Since $$ \sqrt{3136} = 56 $$ (as $$ 56^2 = 3136 $$): $$ a = \frac{ -6 \pm 56 }{10}. $$

So the solutions are: $$ a = \frac{ -6 + 56 }{10} = \frac{50}{10} = 5, \quad a = \frac{ -6 - 56 }{10} = \frac{-62}{10} = -6.2. $$

Given $$ a > 0 $$, we take $$ a = 5 $$. Thus, point P is (5, 4, 2).

Now, we find the image Q of P in the line.
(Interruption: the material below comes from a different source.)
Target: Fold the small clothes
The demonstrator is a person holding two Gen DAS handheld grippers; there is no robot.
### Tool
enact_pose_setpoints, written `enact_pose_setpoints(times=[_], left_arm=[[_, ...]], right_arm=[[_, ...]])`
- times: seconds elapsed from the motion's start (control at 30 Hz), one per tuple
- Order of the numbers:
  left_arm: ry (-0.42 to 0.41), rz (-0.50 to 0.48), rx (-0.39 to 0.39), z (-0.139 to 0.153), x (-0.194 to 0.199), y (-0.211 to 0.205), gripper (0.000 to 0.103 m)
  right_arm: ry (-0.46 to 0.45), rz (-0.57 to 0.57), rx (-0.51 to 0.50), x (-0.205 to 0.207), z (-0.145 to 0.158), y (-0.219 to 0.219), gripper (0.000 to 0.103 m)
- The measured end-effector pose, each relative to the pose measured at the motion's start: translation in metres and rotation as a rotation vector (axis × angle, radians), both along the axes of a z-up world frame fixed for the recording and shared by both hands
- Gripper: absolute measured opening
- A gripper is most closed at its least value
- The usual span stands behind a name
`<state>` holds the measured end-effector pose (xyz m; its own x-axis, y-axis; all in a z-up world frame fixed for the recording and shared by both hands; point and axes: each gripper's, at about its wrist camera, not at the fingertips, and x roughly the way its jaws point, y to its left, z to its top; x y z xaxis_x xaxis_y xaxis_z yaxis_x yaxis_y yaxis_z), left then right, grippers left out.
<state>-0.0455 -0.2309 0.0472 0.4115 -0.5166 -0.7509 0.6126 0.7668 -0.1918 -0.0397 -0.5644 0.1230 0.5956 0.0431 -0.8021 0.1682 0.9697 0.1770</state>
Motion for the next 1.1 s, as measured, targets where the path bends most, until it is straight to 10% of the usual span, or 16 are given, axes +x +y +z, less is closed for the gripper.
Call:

First, find the foot of the perpendicular M using equation (1): $$ \lambda = \frac{a + 2}{7} = \frac{5 + 2}{7} = \frac{7}{7} = 1. $$

So M is: $$x = 2(1) - 1 = 1$$, $$\quad y = 3(1) + 3 = 6$$, $$\quad z = -(1) + 1 = 0.$$ Thus, M is (1, 6, 0).

Since M is the midpoint of P(5, 4, 2) and Q(α₁, α₂, α₃), we have: $$\frac{5 + \alpha_1}{2} = 1$$, $$\quad \frac{4 + \alpha_2}{2} = 6$$, $$\quad \frac{2 + \alpha_3}{2} = 0.$$

Solving each: $$ 5 + \alpha_1 = 2 \Rightarrow \alpha_1 = 2 - 5 = -3, $$ $$ 4 + \alpha_2 = 12 \Rightarrow \alpha_2 = 12 - 4 = 8, $$ $$ 2 + \alpha_3 = 0 \Rightarrow \alpha_3 = -2. $$

So Q is (-3, 8, -2).

Now compute $$ a + \sum_{i=1}^{3} \alpha_i = a + \alpha_1 + \alpha_2 + \alpha_3 $$: $$ 5 + (-3) + 8 + (-2) = 5 - 3 + 8 - 2 = (5 + 8) + (-3 - 2) = 13 - 5 = 8. $$

Hence, the correct answer is Option B.